After that I finish my sandwich in peace because Laurel seems to have forgotten I’m here, rapidly firing off some emails and texts instead. Despite the glass of rosé, she does seem to have got her shit together since I last saw her.

The soft egg yolk drips down my fingers, and I lick each one before cleaning myself up with my napkin. Laurel is eyeing me with disgust.

“Don’t be mad just because you haven’t eaten a meal in ten years,” I say, and she starts to laugh.

“There she is.”

I smile at her, but I’m already bored of our sparring and bored of the couple next to us who are taking photos of me when they think I’m not looking, and bored of this lunch but also bored of anything else I could be doing instead.

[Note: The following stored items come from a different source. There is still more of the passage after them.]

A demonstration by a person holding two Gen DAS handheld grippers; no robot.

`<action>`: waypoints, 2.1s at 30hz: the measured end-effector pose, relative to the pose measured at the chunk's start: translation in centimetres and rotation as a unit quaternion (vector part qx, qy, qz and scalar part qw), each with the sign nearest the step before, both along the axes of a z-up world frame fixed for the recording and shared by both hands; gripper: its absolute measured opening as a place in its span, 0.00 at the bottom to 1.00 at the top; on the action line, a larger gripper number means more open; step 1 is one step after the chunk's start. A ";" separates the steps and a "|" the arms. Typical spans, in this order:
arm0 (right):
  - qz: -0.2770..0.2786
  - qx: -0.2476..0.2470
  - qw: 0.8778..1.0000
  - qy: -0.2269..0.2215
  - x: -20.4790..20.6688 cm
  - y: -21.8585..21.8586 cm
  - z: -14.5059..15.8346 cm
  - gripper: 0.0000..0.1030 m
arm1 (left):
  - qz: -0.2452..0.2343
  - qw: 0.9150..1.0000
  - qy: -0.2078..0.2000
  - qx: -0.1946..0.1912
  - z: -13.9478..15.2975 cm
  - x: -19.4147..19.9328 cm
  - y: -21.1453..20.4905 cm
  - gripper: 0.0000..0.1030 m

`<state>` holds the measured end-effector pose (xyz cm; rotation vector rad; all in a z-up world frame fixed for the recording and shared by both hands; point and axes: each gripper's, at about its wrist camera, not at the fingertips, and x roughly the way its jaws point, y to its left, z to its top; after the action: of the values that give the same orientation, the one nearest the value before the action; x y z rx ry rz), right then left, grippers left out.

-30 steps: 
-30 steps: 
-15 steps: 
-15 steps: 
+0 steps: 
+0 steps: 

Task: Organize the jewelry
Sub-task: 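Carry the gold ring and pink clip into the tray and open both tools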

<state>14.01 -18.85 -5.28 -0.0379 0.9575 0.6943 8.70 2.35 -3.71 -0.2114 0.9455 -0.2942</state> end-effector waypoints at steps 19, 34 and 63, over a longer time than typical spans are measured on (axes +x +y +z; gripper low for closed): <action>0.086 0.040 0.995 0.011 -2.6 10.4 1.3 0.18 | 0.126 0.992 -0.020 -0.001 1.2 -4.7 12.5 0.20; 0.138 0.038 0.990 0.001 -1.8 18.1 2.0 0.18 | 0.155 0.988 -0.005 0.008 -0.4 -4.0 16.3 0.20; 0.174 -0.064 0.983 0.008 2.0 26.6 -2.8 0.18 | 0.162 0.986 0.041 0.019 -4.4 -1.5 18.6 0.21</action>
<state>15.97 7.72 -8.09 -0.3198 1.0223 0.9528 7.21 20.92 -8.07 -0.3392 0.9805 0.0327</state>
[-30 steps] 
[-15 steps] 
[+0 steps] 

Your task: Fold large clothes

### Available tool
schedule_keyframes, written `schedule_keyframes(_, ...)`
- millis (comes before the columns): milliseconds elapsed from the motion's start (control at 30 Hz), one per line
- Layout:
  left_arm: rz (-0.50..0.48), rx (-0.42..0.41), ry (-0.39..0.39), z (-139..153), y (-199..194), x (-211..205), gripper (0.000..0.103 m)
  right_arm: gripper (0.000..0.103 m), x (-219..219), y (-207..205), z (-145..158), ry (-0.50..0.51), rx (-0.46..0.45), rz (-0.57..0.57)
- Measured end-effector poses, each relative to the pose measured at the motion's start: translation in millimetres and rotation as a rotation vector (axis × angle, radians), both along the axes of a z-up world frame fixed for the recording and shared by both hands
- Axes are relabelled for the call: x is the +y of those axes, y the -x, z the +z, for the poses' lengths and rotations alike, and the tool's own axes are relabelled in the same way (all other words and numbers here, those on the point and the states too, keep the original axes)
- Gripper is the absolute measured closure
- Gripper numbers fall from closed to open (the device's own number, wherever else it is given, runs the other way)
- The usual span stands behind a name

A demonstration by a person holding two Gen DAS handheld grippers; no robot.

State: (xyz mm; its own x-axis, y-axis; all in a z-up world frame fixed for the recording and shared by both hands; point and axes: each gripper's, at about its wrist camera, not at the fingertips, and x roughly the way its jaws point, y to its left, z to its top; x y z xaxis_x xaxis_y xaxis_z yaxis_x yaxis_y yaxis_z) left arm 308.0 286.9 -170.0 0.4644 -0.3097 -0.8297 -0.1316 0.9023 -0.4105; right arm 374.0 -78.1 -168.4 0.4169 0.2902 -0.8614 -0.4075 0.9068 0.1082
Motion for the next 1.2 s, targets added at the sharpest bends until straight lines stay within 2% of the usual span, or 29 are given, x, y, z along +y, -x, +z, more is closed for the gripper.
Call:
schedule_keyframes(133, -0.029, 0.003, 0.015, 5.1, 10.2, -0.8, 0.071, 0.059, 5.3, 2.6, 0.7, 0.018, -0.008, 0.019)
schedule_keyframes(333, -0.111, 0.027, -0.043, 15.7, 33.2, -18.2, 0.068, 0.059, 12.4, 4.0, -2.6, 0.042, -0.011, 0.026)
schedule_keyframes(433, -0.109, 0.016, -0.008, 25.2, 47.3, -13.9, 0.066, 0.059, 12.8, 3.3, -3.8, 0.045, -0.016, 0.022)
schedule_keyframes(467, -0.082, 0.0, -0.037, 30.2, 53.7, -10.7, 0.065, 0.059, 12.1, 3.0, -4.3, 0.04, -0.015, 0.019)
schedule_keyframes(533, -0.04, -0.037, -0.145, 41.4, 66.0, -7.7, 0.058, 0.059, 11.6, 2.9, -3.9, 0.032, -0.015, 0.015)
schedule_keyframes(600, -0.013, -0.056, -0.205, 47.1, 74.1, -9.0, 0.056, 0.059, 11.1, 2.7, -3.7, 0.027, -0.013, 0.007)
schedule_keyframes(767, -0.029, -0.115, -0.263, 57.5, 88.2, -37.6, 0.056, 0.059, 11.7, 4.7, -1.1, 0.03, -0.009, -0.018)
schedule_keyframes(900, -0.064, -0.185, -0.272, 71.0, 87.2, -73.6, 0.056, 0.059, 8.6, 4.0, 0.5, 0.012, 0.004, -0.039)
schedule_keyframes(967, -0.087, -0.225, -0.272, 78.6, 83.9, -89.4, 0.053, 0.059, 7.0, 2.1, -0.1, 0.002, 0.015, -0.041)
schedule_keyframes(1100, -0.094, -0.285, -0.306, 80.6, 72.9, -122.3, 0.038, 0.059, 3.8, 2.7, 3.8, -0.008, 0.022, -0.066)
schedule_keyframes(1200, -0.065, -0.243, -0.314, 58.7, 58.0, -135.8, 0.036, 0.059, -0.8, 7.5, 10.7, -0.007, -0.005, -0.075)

“So, this house thing,” Laurel says, watching me closely now. “I’ve pulled some options together for you. Two of them are near me in Silver Lake, and two of them are on the beach. I know you want to be away from Dylan and what’s-her-bitch, but you can’t let them drive you out of the entire Westside.”

“Wren. She’s actually a delight.”

“What happened to you at home? Are your parents loving or something?” Laurel asks, and I forgot that she could occasionally make me laugh.

“Something like that. Let me see the beach houses.”

I wait as she pulls them up. There are certain things that nobody teaches you when you have people who are paid to do everything for you. How to be alone is one, and doing anything useful online is another. Or at least it was for me. My agent and manager picked up on the fact that I’d never been allowed a smartphone as a kid, and decided to project an image of me as an extinct species in the age of the overshare—a millennial without a social media presence. No hawking of detox teas or dating apps for me. Instead, they curated a portrait of a reluctant young indie actress trying to live a normal life in Venice with her talented documentary-filmmaker husband. Much was made of the fact that I used a flip phone and had never posted a selfie anywhere. In reality, my movies were never real indies and I was never really cool, but that didn’t seem to matter. Working with Able was supposed to give me the exposure I needed, without having to force myself on the public in other ways to stay relevant. It was a luxury I always knew I was lucky to have, despite everything else that came with it.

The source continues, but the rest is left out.